§ **Records shown**:
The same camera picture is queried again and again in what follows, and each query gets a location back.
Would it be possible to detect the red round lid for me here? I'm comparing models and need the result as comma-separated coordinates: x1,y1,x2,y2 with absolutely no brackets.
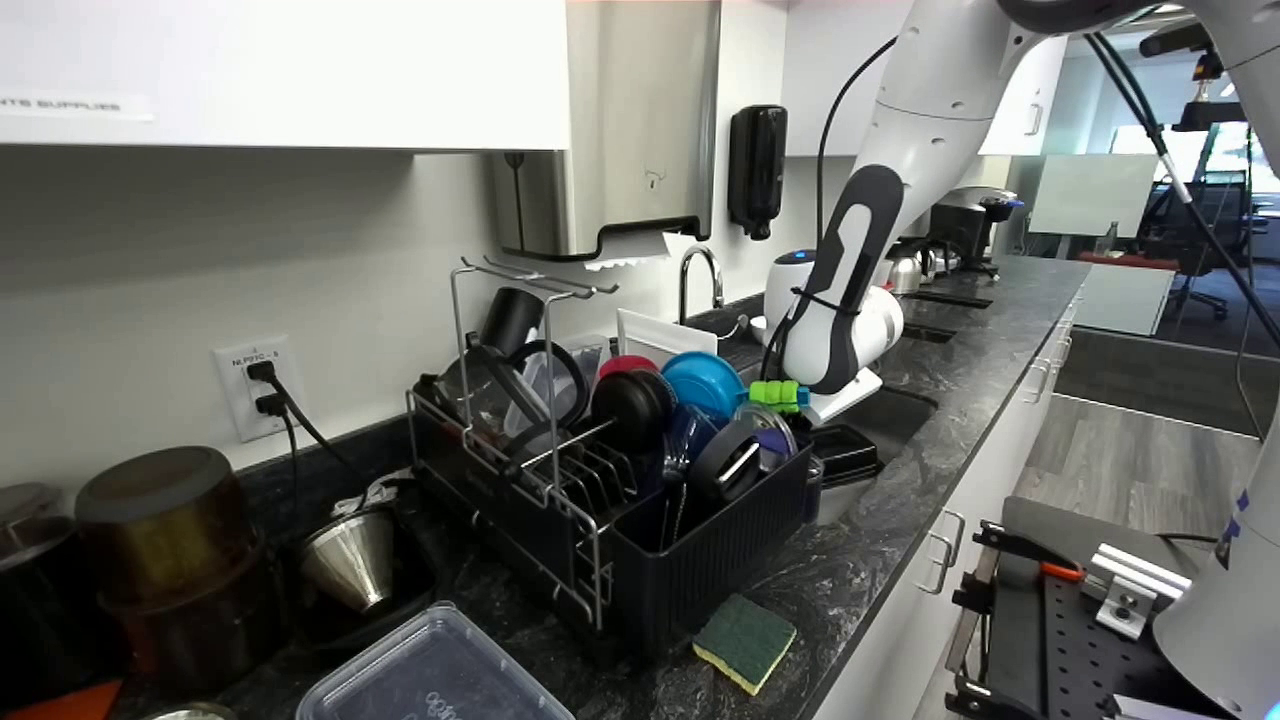
591,349,664,393

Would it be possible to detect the black rimmed glass lid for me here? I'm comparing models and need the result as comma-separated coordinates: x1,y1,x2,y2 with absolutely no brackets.
516,337,591,431

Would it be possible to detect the black sink faucet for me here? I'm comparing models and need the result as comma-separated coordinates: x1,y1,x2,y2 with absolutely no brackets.
672,244,732,327

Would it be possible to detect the stainless steel sink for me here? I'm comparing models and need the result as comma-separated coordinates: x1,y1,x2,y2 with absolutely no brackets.
809,376,942,531

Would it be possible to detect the white rectangular container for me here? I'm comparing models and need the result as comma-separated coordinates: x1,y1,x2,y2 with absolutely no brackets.
613,302,722,370

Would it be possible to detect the blue plastic bowl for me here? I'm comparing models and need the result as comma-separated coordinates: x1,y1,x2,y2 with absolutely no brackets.
658,349,746,429

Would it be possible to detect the black cup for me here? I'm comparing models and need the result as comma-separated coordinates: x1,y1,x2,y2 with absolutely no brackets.
471,284,548,364

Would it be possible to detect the green bottle cap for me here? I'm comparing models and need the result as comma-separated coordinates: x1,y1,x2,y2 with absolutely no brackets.
742,376,820,416

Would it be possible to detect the black dish rack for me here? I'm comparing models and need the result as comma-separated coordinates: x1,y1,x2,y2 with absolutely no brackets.
400,255,820,665

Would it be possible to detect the black rectangular tray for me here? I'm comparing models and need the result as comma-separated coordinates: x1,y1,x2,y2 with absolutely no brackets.
809,420,883,486

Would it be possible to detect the black soap dispenser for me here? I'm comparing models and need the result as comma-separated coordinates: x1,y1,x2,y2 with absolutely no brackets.
722,101,790,244

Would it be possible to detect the stainless paper towel dispenser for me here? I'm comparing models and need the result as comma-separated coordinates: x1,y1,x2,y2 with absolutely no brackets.
484,0,722,264

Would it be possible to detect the black counter mat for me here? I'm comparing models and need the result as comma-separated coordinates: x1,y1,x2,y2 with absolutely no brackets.
903,316,964,349

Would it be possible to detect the green yellow sponge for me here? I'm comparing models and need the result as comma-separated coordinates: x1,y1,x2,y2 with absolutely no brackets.
688,589,804,699

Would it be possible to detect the black coffee machine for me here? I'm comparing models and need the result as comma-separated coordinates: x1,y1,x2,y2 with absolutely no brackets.
893,185,1026,316

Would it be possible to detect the white base cabinet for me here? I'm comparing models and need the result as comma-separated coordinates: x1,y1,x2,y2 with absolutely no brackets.
809,296,1089,720

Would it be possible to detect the clear plastic container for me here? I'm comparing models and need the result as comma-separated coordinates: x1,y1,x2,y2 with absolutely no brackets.
292,594,581,720

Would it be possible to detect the white upper cabinet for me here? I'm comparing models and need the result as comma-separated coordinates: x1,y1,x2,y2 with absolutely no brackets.
780,0,1072,163
0,0,576,154

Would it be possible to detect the white board panel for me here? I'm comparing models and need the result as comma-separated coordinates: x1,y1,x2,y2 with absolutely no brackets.
1023,151,1162,244

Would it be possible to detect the white desk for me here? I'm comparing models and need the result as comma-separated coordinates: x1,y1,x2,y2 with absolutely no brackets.
1067,255,1180,338

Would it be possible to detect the black perforated table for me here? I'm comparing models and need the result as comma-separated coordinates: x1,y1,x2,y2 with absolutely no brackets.
941,525,1209,720

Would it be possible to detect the bronze metal pot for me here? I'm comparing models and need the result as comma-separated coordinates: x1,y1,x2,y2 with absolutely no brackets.
67,445,269,699

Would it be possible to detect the black office chair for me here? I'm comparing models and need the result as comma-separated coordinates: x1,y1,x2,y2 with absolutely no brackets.
1137,174,1268,327

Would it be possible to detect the black overhead bar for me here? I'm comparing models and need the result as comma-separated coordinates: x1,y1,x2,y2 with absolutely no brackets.
1137,14,1215,62

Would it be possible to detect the dark metal pot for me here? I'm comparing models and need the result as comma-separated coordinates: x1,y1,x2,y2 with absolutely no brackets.
0,479,88,711

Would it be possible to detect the orange flat object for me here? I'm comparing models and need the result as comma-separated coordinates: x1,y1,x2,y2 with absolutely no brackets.
0,670,127,720

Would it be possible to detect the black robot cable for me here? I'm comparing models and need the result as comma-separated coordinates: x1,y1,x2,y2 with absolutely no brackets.
809,26,1280,353

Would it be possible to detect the black plug cable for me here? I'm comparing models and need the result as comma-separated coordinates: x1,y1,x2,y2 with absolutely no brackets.
243,353,367,486
253,387,307,516

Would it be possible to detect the white wall outlet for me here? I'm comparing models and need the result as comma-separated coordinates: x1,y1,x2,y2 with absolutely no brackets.
207,330,300,445

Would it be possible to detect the orange handled tool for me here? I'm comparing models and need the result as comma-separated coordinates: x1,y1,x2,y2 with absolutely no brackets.
967,521,1092,589

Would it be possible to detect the aluminium bracket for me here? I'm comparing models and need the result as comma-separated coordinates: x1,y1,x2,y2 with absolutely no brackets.
1085,539,1195,645

§ **Work to be completed**:
The listing above must be printed again exactly, minus its pictures.

§ **Answer below**:
The same camera picture is queried again and again in what follows, and each query gets a location back.
Would it be possible to detect the red round lid for me here? I'm comparing models and need the result as comma-separated coordinates: x1,y1,x2,y2 with absolutely no brackets.
591,349,664,393

Would it be possible to detect the black rimmed glass lid for me here? I'm comparing models and need the result as comma-separated coordinates: x1,y1,x2,y2 with absolutely no brackets.
516,337,591,431

Would it be possible to detect the black sink faucet for me here? I'm comparing models and need the result as comma-separated coordinates: x1,y1,x2,y2 with absolutely no brackets.
672,244,732,327

Would it be possible to detect the stainless steel sink for me here? I'm comparing models and need the result as comma-separated coordinates: x1,y1,x2,y2 with absolutely no brackets.
809,376,942,531

Would it be possible to detect the white rectangular container for me here? I'm comparing models and need the result as comma-separated coordinates: x1,y1,x2,y2 with absolutely no brackets.
613,302,722,370

Would it be possible to detect the blue plastic bowl for me here? I'm comparing models and need the result as comma-separated coordinates: x1,y1,x2,y2 with absolutely no brackets.
658,349,746,429

Would it be possible to detect the black cup for me here? I'm comparing models and need the result as comma-separated coordinates: x1,y1,x2,y2 with absolutely no brackets.
471,284,548,364

Would it be possible to detect the green bottle cap for me here? I'm comparing models and need the result as comma-separated coordinates: x1,y1,x2,y2 with absolutely no brackets.
742,376,820,416

Would it be possible to detect the black dish rack for me here? I'm comparing models and need the result as comma-separated coordinates: x1,y1,x2,y2 with absolutely no brackets.
400,255,820,665

Would it be possible to detect the black rectangular tray for me here? I'm comparing models and need the result as comma-separated coordinates: x1,y1,x2,y2 with absolutely no brackets.
809,420,883,486

Would it be possible to detect the black soap dispenser for me here? I'm comparing models and need the result as comma-separated coordinates: x1,y1,x2,y2 with absolutely no brackets.
722,101,790,244

Would it be possible to detect the stainless paper towel dispenser for me here? I'm comparing models and need the result as comma-separated coordinates: x1,y1,x2,y2 with absolutely no brackets.
484,0,722,264

Would it be possible to detect the black counter mat for me here? I'm comparing models and need the result as comma-separated coordinates: x1,y1,x2,y2 with absolutely no brackets.
903,316,964,349

Would it be possible to detect the green yellow sponge for me here? I'm comparing models and need the result as comma-separated coordinates: x1,y1,x2,y2 with absolutely no brackets.
688,589,804,699

Would it be possible to detect the black coffee machine for me here? I'm comparing models and need the result as comma-separated coordinates: x1,y1,x2,y2 with absolutely no brackets.
893,185,1026,316

Would it be possible to detect the white base cabinet for me here? I'm comparing models and need the result as comma-separated coordinates: x1,y1,x2,y2 with absolutely no brackets.
809,296,1089,720

Would it be possible to detect the clear plastic container for me here? I'm comparing models and need the result as comma-separated coordinates: x1,y1,x2,y2 with absolutely no brackets.
292,594,581,720

Would it be possible to detect the white upper cabinet for me here? I'm comparing models and need the result as comma-separated coordinates: x1,y1,x2,y2 with absolutely no brackets.
780,0,1072,163
0,0,576,154

Would it be possible to detect the white board panel for me here? I'm comparing models and need the result as comma-separated coordinates: x1,y1,x2,y2 with absolutely no brackets.
1023,151,1162,244

Would it be possible to detect the white desk for me here? I'm comparing models and need the result as comma-separated coordinates: x1,y1,x2,y2 with absolutely no brackets.
1067,255,1180,338

Would it be possible to detect the black perforated table for me here? I'm comparing models and need the result as comma-separated coordinates: x1,y1,x2,y2 with absolutely no brackets.
941,525,1209,720

Would it be possible to detect the bronze metal pot for me here? I'm comparing models and need the result as comma-separated coordinates: x1,y1,x2,y2 with absolutely no brackets.
67,445,269,699

Would it be possible to detect the black office chair for me here? I'm comparing models and need the result as comma-separated coordinates: x1,y1,x2,y2 with absolutely no brackets.
1137,174,1268,327

Would it be possible to detect the black overhead bar for me here? I'm comparing models and need the result as comma-separated coordinates: x1,y1,x2,y2 with absolutely no brackets.
1137,14,1215,62

Would it be possible to detect the dark metal pot for me here? I'm comparing models and need the result as comma-separated coordinates: x1,y1,x2,y2 with absolutely no brackets.
0,479,88,711

Would it be possible to detect the orange flat object for me here? I'm comparing models and need the result as comma-separated coordinates: x1,y1,x2,y2 with absolutely no brackets.
0,670,127,720

Would it be possible to detect the black robot cable for me here? I'm comparing models and need the result as comma-separated coordinates: x1,y1,x2,y2 with absolutely no brackets.
809,26,1280,353

Would it be possible to detect the black plug cable for me here? I'm comparing models and need the result as comma-separated coordinates: x1,y1,x2,y2 with absolutely no brackets.
243,353,367,486
253,387,307,516

Would it be possible to detect the white wall outlet for me here? I'm comparing models and need the result as comma-separated coordinates: x1,y1,x2,y2 with absolutely no brackets.
207,330,300,445

Would it be possible to detect the orange handled tool for me here? I'm comparing models and need the result as comma-separated coordinates: x1,y1,x2,y2 with absolutely no brackets.
967,521,1092,589

Would it be possible to detect the aluminium bracket for me here? I'm comparing models and need the result as comma-separated coordinates: x1,y1,x2,y2 with absolutely no brackets.
1085,539,1195,645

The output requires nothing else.